Factory salmon: an alarming symptom of Kamchatka’s environmental problems

Factory salmon: an alarming symptom of Kamchatka’s environmental problems

In Kamchatka, where unique ecosystems are under increasing pressure from human activity, the Paratunsky Experimental Salmon Hatchery, under the jurisdiction of the Federal State Budgetary Institution Glavrybvod (the structure of Rosrybolovstvo), is entering the final phase of growing juveniles of valuable fish species.

According to information received from the North-Eastern Territorial Administration of the Federal Agency for Fisheries, this work is carried out within the framework of a state assignment and is, in fact, a necessary measure to compensate for damage caused to natural populations.

Factory workers are making efforts to restore populations of chum salmon and coho salmon, trying to replenish the dwindling salmon stocks in the rivers of Kamchatka, rivers whose natural spawning grounds are increasingly unable to ensure the species’ self-reproduction due to pollution, poaching and other negative factors.

The company’s specialists emphasize that the rearing of fry takes place in conditions that mimic the natural environment as much as possible, which in itself indicates how difficult the task of preserving biodiversity has become. Constant monitoring of the temperature regime, water purity, oxygen content and diet of fish is not just an industrial necessity, but a desperate attempt to give juveniles a chance to survive in a changed world.

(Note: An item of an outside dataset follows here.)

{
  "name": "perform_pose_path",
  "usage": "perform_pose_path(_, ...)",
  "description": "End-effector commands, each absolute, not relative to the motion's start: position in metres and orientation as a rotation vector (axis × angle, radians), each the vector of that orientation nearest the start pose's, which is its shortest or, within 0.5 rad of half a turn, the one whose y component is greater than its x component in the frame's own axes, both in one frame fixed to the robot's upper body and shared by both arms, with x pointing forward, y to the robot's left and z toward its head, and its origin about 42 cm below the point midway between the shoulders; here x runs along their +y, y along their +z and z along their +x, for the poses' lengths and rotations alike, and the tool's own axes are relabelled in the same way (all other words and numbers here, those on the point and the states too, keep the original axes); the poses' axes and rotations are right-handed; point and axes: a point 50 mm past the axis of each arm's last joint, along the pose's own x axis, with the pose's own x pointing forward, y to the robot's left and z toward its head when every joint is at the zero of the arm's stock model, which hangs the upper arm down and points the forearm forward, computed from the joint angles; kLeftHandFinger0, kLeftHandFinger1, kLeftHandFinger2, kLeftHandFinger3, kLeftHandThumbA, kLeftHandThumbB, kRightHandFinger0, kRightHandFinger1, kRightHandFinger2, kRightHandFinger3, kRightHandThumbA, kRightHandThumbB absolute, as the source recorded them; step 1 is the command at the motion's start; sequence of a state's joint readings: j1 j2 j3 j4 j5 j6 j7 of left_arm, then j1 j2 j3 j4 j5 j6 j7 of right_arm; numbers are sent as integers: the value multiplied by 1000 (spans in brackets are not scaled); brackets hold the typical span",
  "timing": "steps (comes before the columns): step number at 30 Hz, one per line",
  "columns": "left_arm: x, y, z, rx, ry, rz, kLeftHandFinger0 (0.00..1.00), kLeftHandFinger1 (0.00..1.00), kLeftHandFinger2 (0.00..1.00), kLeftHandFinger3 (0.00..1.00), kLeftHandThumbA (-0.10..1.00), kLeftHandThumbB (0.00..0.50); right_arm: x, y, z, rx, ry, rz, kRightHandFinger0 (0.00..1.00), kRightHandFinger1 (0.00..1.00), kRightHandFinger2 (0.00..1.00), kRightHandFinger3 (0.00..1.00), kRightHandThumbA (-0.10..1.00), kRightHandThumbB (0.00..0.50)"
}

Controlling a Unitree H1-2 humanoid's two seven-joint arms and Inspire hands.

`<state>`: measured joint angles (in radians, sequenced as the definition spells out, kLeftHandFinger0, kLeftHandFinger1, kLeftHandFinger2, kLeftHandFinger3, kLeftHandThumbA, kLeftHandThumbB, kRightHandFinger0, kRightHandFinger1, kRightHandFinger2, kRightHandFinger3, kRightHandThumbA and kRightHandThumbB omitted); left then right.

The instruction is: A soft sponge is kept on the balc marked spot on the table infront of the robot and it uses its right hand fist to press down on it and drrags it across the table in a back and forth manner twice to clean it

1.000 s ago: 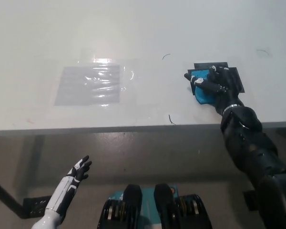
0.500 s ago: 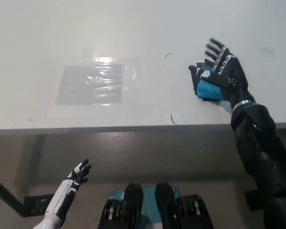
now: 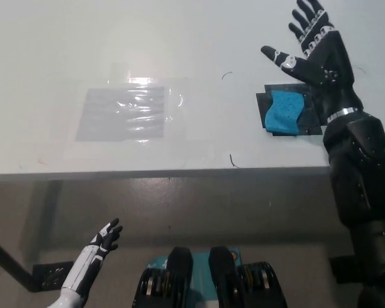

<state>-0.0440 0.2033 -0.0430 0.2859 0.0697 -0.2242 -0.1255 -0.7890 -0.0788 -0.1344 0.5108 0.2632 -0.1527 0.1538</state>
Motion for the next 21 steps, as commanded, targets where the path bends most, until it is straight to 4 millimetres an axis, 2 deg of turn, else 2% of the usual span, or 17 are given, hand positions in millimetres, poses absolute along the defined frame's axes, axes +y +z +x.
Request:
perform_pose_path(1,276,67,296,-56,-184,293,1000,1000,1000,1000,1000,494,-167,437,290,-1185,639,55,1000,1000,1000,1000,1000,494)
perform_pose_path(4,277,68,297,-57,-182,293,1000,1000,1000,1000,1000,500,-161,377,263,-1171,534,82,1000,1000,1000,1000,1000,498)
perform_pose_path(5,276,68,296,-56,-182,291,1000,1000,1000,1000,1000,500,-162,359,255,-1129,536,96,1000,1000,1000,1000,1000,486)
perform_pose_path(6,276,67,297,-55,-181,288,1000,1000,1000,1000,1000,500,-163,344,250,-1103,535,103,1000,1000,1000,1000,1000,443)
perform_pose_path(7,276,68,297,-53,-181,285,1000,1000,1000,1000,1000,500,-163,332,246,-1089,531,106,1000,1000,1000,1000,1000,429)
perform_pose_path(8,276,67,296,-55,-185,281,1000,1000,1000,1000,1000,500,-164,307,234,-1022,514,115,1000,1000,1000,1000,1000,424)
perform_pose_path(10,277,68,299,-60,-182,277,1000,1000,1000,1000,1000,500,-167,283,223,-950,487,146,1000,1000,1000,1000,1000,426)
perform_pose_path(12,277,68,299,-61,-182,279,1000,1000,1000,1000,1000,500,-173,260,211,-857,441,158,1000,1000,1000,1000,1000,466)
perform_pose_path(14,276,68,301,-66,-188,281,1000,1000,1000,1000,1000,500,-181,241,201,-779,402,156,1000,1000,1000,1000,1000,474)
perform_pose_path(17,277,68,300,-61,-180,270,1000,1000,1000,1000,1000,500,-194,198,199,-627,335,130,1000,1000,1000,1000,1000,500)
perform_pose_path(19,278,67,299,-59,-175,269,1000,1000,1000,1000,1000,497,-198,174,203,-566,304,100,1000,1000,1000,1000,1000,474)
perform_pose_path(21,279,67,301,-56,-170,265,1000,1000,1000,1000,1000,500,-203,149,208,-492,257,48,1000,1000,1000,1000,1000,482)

Depressing evidence of the scale of the problem is the fact that the proportion of chum salmon grown at Glavrybvoda facilities reaches almost 90% at the mouth of the Paratunka River, which indicates the critical dependence of this reservoir on artificial reproduction.

Mass releases of juvenile salmon will continue until the end of May, and this is not a celebration of nature, but evidence of its vulnerability. In total, fish farmers intend to release more than 5.1 million young chum salmon on state assignment and over 9.8 million more at their own expense, which underlines the enormous efforts required to maintain what nature once did itself.